Of course, there are a ton of logistics involved. Without going into unnecessary details, we set up an eighteen month timeline. There's shit that I need to do before moving, which includes:



  • Pay off all our debt. Before we hit the road in the RV, we were well on our way towards eliminating all our debt via Dave Ramsey's "debt snowball" methodology. We got away from it because a) we don't currently make much money, and b) we kinda got caught up in the California culture of being okay with ridiculous amounts of debt. However, the loss of freedom that comes with debt is simply unacceptable to me. So we're gonna pay that shit off.
  • Learn a trade. I want some new career options, and I miss working with my hands. Most of my jobs since college have been decidedly white collar, so I need a change. Specifically, I need to get away from the pressure of being "always on" as a writer. Or putting up with regulation bullshit as a teacher. Over the next eighteen months, I'm learning some combination of the three - gunsmithing, plumbing, or electrical. When we move, this will offer more opportunities for jobs and/or apprenticeships.
  • Launch a business. Shelly and I have been kicking around a business idea for years, but the logistics and the red tape of SoCal have made it difficult to launch. At heart, we're both decidedly entrepreneurial. We both have great, complimentary business skills and we love working together. Barefoot Running University has been exceptionally successful from a profit margin standpoint, but we want to move beyond the confines of that particular brand. To accomplish this goal, I've gotten a part-time job as a school security officer at a local school district. I'll post more on this in the future.

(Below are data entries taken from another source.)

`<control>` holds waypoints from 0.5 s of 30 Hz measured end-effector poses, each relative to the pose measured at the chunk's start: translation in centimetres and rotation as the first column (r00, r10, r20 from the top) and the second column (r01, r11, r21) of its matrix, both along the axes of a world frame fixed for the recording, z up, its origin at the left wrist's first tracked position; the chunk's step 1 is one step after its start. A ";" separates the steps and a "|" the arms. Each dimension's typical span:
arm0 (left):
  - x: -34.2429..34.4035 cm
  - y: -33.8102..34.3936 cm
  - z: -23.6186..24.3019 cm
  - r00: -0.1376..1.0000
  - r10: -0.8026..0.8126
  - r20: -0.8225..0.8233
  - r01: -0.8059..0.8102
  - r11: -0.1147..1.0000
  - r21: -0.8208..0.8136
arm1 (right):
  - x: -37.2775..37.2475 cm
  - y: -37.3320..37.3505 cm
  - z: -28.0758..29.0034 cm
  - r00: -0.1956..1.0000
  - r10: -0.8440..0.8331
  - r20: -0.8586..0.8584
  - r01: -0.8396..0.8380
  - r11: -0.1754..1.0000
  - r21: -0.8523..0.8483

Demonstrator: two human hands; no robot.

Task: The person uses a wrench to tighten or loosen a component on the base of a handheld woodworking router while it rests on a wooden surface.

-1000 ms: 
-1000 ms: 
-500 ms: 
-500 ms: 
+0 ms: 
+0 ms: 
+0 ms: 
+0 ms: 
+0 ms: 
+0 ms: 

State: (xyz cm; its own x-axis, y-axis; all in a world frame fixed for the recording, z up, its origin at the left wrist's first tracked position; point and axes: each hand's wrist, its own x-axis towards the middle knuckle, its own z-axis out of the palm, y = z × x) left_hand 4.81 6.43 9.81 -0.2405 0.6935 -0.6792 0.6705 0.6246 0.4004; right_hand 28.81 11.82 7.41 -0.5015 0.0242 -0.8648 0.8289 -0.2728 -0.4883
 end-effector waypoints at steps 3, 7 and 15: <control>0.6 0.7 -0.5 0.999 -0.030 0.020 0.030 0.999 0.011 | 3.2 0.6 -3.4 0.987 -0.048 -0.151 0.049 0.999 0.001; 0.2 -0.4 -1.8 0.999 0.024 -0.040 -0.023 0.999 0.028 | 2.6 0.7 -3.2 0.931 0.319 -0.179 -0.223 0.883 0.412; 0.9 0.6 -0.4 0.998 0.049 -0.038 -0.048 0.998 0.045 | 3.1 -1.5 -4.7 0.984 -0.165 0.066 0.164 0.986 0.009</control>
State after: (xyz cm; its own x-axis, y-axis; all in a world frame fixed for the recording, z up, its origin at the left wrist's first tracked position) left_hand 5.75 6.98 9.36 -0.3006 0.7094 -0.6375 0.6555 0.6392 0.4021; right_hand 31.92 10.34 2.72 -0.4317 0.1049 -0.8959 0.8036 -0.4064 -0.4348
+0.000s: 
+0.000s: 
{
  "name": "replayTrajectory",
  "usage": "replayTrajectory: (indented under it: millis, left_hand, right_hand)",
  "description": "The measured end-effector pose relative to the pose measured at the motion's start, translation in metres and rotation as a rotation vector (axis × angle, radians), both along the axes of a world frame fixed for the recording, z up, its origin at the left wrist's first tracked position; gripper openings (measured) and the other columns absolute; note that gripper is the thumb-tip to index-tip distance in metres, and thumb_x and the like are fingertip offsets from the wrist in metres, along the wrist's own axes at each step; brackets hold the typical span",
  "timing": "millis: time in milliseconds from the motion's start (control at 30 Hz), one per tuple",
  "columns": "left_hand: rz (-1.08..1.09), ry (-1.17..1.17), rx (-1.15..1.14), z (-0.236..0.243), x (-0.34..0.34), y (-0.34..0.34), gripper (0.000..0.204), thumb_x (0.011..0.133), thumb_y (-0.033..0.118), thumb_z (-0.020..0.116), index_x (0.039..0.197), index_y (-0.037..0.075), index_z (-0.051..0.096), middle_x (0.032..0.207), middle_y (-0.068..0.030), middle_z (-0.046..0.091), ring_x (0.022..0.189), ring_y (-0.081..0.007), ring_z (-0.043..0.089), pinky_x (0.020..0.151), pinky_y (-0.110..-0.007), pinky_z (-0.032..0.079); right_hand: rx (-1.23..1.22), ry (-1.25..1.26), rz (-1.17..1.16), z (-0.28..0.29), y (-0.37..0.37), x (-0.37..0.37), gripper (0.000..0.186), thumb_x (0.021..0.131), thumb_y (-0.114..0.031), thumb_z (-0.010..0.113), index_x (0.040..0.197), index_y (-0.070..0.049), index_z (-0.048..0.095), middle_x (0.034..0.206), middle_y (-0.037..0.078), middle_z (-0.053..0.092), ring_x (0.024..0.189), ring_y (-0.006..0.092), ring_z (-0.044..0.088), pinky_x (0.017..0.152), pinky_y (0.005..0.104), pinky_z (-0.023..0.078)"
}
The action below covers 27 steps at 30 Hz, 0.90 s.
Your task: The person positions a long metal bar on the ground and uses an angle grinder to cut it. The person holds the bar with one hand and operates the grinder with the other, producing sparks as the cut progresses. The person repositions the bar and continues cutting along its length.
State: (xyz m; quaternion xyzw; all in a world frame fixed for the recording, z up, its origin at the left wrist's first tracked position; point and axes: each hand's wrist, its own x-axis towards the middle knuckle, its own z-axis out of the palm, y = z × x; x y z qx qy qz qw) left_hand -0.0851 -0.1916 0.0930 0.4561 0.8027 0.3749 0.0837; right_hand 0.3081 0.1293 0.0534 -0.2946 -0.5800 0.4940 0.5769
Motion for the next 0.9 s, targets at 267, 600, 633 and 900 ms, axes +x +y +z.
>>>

  • Earn my brown belt in jiu jitsu. This is more of a personal goal than anything else, and a motivation trick to keep training. When I get extremely motivated to plan adventures (like moving), activities tend to fall by the wayside. The belt itself is meaningless, but it gives me a framework to learn specific skills and ideas, which will guide my training. 
  • Re-immerse myself in firearms and hunting. For the first twenty or so years of my life, I was immersed in hunting culture. My father was an avid and skilled outdoorsman, and I love feeling the connection to him whenever I'm in the wilderness or shooting. To accomplish this goal, I plan on applying to local gun store and ranges, which will also lead to the "learn gunsmithing" goal. You know, two birds...
  • Take the Man Camp (officially renamed from "San Diego Man Camp" to the more location-independent "Das Man Camp") outside Facebook. I originally created this group with the intent on doing what amounts to life coaching, then I spent some time interacting with life coaches. <BARF!> I could not do what they do because it violates my personal ethics. So after some aimlessness as a mere Facebook group, I've decided to refocus Das Man Camp as a recreational group centered around developing better skills in general and leadership in particular. I'll be posting more about this in the future, too. 

So these are the things I've been working on since returning from Michigan. It's been a Hell of a rush... it's been a long time since I felt this powerful motivation to make shit happen. I've been incredibly busy with building the foundation for all this shit, but it's the kind of busy that energizes me on a primal level. It's time to make shit happen.